- **Exercise directions**: If a line of the data below holds the word "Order", list it.

##############################

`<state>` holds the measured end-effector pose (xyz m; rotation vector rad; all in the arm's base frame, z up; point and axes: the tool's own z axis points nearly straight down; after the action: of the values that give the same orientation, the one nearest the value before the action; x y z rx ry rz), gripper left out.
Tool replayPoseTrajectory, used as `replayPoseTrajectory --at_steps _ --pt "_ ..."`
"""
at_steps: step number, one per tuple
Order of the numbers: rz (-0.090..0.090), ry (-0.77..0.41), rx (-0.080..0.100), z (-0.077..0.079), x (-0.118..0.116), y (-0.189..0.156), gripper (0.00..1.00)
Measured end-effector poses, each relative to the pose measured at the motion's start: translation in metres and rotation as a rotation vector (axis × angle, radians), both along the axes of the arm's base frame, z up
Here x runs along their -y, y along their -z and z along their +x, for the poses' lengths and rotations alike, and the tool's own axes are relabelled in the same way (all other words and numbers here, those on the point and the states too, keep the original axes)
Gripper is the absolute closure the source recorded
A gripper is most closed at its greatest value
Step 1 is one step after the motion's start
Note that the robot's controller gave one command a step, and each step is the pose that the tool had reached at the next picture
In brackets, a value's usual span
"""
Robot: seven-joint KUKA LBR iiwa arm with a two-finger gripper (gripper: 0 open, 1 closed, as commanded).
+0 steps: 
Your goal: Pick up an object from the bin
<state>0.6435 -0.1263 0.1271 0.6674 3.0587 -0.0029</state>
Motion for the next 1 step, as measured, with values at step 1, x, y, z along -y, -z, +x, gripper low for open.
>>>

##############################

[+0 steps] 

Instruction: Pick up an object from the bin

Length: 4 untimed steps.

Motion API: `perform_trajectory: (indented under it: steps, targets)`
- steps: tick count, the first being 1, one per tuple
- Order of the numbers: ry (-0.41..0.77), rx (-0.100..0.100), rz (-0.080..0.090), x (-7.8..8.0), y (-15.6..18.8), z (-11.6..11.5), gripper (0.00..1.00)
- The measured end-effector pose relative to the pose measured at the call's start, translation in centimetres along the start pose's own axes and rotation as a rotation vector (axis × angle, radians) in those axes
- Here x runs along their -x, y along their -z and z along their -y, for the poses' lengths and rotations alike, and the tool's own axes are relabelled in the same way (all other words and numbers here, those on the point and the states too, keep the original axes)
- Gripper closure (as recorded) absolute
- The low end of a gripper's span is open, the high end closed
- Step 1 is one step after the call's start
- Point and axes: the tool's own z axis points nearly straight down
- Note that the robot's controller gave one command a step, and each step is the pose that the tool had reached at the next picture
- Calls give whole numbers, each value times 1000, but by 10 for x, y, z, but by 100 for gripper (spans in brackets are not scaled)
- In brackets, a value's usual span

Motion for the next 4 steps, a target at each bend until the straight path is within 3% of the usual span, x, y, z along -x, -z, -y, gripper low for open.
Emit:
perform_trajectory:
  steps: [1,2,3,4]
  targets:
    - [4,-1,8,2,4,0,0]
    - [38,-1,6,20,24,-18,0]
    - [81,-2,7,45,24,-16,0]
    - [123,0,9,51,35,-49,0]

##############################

- **Response to the task**:
Order of the numbers: rz (-0.090..0.090), ry (-0.77..0.41), rx (-0.080..0.100), z (-0.077..0.079), x (-0.118..0.116), y (-0.189..0.156), gripper (0.00..1.00)
- Order of the numbers: ry (-0.41..0.77), rx (-0.100..0.100), rz (-0.080..0.090), x (-7.8..8.0), y (-15.6..18.8), z (-11.6..11.5), gripper (0.00..1.00)

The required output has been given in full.